* _What you are asked to do_
For each line below that contains the string "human", copy that line.

* _Supplied entries_
=-=-=
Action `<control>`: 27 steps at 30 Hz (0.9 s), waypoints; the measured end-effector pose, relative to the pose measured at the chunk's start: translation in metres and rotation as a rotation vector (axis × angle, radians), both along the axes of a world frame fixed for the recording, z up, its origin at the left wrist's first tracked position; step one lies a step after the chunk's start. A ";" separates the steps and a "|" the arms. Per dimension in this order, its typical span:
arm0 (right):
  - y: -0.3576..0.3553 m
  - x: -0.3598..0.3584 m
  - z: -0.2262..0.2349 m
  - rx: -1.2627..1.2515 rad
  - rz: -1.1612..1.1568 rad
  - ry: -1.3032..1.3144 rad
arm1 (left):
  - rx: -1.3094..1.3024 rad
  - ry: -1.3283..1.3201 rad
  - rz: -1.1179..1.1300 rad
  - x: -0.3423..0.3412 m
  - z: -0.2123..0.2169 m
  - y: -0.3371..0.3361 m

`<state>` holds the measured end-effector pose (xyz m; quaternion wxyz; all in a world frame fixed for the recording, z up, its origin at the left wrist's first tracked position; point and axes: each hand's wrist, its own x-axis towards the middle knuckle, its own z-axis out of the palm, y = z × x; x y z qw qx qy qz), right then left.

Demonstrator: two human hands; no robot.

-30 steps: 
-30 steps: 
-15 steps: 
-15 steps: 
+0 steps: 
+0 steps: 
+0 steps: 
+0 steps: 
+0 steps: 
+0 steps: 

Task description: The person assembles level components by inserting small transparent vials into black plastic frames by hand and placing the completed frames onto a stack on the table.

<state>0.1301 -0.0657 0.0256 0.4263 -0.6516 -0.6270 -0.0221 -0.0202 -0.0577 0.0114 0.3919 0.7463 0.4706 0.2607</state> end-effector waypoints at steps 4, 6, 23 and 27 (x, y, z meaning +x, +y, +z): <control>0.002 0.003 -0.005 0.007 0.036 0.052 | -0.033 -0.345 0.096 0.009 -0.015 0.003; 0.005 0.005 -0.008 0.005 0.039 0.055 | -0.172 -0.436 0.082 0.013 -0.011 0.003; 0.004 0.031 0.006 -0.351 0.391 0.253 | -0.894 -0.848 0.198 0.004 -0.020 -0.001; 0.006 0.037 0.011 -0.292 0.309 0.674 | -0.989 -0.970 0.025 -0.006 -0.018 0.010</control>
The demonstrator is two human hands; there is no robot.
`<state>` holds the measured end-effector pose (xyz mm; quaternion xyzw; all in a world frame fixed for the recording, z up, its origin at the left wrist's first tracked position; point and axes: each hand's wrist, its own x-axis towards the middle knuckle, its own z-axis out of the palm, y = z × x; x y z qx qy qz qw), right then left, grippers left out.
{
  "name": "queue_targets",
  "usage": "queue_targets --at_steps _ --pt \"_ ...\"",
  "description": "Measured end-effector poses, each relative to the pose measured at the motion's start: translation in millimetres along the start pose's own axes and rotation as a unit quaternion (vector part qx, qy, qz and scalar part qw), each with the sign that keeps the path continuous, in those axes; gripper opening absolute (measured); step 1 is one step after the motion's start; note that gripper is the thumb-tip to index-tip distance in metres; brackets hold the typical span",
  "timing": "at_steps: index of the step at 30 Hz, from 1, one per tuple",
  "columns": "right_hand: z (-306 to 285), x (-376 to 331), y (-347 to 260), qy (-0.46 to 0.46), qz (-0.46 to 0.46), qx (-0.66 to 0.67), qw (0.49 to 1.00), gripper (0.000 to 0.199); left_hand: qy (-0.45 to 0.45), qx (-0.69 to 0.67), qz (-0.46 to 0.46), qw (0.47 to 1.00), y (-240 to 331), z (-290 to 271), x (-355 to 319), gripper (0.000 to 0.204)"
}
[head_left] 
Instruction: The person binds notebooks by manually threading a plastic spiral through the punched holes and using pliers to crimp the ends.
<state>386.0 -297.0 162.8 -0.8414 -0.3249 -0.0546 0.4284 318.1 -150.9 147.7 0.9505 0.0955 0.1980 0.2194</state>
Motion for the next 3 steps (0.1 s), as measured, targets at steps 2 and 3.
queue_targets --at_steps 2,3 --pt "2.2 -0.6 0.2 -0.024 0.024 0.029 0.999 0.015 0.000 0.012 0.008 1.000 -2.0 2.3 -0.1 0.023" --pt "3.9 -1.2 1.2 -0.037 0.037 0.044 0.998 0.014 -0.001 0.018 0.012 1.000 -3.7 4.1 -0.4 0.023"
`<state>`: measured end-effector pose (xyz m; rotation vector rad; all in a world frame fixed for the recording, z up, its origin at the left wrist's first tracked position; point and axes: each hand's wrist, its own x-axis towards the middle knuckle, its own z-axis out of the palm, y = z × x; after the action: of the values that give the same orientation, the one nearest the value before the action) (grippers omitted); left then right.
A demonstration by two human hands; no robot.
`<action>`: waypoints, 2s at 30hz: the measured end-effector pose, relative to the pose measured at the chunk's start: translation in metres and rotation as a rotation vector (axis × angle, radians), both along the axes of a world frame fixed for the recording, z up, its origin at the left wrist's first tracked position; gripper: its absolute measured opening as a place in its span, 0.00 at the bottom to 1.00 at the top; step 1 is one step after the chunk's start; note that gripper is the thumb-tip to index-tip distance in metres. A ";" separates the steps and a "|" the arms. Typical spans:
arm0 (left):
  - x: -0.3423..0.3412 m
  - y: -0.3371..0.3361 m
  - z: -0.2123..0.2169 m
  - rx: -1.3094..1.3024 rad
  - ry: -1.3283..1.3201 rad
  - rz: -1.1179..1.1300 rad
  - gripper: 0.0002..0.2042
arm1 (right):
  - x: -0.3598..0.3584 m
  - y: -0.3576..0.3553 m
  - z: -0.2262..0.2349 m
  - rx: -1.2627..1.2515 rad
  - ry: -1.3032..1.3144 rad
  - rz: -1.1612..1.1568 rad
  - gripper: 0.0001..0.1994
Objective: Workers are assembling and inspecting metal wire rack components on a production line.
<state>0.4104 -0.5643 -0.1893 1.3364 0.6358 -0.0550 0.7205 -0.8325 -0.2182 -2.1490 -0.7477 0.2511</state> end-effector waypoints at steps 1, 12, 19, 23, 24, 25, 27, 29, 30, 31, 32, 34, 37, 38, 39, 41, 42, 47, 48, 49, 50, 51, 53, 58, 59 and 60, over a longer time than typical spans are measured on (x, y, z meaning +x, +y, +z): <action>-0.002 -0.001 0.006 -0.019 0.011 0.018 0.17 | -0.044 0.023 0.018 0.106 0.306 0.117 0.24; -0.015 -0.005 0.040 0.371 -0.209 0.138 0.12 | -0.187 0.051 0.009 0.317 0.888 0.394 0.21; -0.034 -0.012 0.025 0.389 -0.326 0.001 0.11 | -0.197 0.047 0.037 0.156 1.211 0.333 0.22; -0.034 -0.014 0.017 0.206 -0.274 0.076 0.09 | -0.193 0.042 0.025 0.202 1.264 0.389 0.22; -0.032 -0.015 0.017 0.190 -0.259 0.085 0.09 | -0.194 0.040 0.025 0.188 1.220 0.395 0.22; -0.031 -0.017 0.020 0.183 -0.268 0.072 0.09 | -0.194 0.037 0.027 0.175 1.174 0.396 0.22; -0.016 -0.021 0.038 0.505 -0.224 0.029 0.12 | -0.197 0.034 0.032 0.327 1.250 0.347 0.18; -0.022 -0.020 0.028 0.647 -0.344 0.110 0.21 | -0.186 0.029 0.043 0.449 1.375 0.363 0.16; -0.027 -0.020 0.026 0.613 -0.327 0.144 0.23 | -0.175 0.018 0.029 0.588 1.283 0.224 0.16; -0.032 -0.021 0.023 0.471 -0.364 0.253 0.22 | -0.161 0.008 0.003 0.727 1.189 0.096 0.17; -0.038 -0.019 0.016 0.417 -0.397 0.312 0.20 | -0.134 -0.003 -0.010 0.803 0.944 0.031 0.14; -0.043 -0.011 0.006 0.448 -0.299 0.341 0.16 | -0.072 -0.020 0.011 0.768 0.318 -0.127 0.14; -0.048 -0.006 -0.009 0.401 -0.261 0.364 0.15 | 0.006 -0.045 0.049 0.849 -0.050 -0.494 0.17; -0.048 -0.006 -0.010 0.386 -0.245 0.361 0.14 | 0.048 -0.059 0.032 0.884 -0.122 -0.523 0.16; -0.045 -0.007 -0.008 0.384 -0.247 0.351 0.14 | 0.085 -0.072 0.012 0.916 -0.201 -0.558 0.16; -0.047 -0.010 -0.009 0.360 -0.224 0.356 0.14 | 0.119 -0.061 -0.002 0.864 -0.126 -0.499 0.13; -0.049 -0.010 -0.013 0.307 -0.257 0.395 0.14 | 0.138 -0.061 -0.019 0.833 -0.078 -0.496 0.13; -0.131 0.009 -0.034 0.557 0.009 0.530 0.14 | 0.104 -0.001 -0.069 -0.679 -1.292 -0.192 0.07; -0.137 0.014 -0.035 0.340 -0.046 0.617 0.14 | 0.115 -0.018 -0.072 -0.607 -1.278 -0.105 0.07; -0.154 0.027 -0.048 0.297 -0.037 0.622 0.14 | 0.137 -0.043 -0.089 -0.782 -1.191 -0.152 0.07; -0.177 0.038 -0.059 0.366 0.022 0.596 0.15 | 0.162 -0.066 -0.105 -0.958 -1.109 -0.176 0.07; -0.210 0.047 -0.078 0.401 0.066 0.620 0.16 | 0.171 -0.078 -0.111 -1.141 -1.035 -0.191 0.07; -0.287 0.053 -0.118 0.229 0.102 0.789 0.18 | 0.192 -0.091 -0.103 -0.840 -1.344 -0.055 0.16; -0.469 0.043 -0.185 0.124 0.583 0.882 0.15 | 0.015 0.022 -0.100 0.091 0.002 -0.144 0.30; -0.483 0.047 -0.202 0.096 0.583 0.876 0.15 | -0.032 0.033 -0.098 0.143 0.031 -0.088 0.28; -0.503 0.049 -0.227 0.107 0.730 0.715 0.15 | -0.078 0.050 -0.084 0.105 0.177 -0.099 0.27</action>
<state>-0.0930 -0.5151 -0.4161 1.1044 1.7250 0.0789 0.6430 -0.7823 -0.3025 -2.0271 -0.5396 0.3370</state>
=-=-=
* _Written reply_
Demonstrator: two human hands; no robot.
The demonstrator is two human hands; there is no robot.
A demonstration by two human hands; no robot.

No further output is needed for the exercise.